* [About this exercise]
Any picture in the data below should be skipped, while every line is repeated exactly.

* [Data excerpt]
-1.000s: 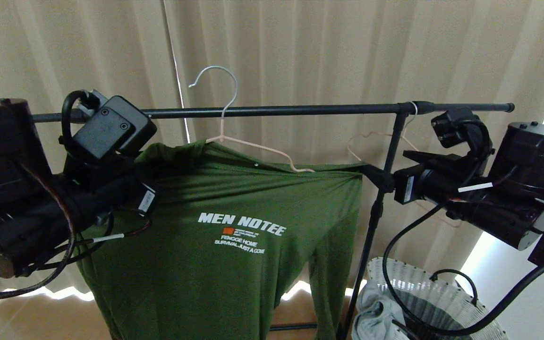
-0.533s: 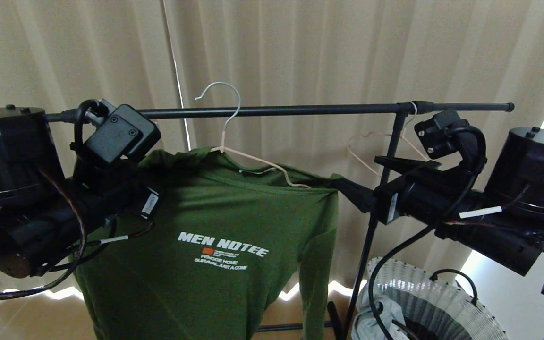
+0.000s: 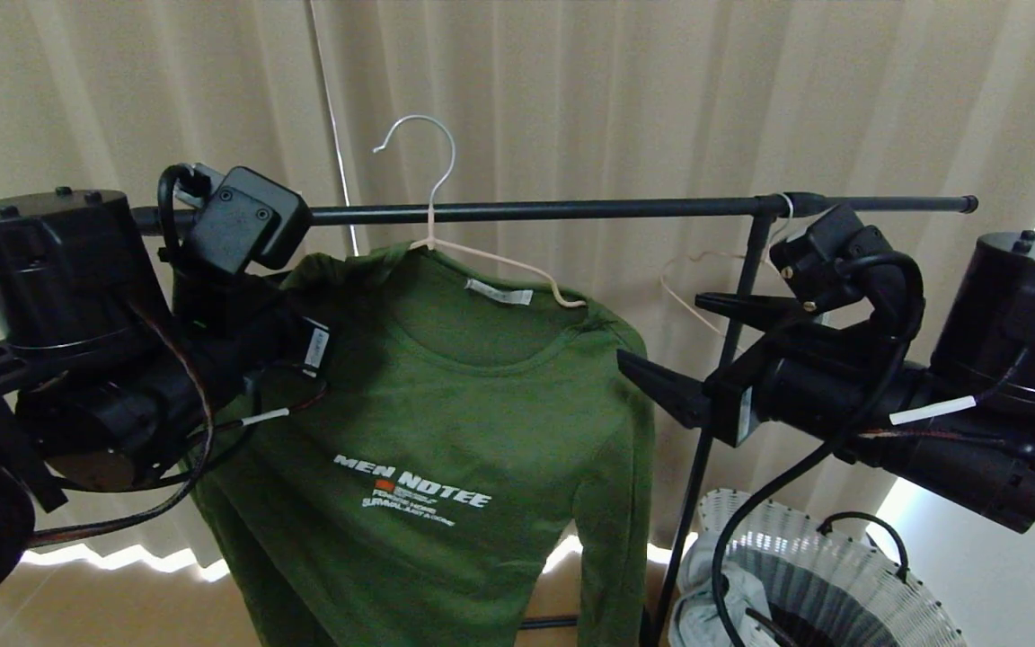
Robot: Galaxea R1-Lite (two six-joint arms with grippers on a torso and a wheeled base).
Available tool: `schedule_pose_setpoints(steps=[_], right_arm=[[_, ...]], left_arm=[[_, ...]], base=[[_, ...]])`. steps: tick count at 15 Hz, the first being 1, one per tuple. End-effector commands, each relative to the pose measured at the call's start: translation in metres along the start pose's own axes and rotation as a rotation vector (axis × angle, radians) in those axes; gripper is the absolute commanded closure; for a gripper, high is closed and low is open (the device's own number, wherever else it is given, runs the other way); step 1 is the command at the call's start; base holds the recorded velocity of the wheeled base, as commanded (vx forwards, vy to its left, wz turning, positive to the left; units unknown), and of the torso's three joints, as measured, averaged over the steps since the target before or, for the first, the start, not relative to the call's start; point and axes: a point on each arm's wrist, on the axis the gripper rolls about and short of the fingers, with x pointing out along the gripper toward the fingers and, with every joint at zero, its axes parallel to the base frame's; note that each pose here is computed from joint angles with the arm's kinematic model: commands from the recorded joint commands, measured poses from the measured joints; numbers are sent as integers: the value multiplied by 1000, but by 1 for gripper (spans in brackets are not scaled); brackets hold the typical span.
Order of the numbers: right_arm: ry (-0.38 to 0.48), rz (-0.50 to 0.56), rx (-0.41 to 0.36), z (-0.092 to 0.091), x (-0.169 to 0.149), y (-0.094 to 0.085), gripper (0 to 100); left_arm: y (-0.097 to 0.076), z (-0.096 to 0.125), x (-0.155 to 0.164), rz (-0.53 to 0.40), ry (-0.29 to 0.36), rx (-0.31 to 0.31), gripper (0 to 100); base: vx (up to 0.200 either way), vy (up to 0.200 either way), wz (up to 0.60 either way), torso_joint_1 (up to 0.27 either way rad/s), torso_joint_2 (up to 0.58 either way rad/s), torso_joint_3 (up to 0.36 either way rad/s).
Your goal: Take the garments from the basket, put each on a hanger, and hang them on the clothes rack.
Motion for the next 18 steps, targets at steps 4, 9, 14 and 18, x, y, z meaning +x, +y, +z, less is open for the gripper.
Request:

* [Worked solution]
-1.000s: 
-0.533s: 
+0.000s: 
Robot: Galaxea R1-Lite (two six-joint arms with grippers on a torso and a wheeled base).
Available tool: `schedule_pose_setpoints(steps=[_], right_arm=[[_, ...]], left_arm=[[_, ...]], base=[[_, ...]])`. steps: tick count at 15 Hz, the first being 1, one per tuple. End-effector commands, each relative to the pose measured at the call's start: translation in metres along the start pose's own axes and rotation as a rotation vector (axis × angle, radians) in those axes; gripper is the absolute commanded closure; for a gripper, high is closed and low is open (the device's own number, wherever else it is given, runs the other way); step 1 is the command at the call's start; base holds the recorded velocity of the wheeled base, as commanded (vx forwards, vy to its left, wz turning, positive to the left; units unknown), and of the torso's three joints, as measured, averaged over the steps since the target before or, for the first, the start, not relative to the call's start; point and axes: a point on each arm's wrist, on the axis the gripper rolls about and short of the fingers, with x pointing out along the gripper toward the fingers and, with every joint at zero, its axes parallel to the base frame's; note that each pose here is computed from joint angles with the arm's kinematic model: commands from the recorded joint commands, measured poses from the measured joints; numbers are sent as integers: the value multiplied by 1000, but by 1 for gripper (spans in brackets are not scaled); brackets hold the typical span.
Order of the numbers: right_arm: ry (-0.38 to 0.48), rz (-0.50 to 0.56), rx (-0.41 to 0.36), z (-0.092 to 0.091), x (-0.169 to 0.149), y (-0.094 to 0.085), gripper (0 to 100); left_arm: y (-0.097 to 0.076), z (-0.096 to 0.125), x (-0.155 to 0.164), rz (-0.53 to 0.40), ry (-0.29 to 0.36), rx (-0.31 to 0.31), gripper (0 to 100); base: vx (up to 0.200 either way), vy (up to 0.200 either way), wz (up to 0.60 either way), torso_joint_1 (up to 0.27 either way rad/s), torso_joint_2 (up to 0.58 either way rad/s), torso_joint_3 (up to 0.36 either way rad/s).
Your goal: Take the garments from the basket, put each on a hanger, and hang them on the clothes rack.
Motion for the next 18 steps, targets at steps 4, 9, 14 and 18, x, y, z meaning +x, +y, +z, less is open for the gripper.
Request:

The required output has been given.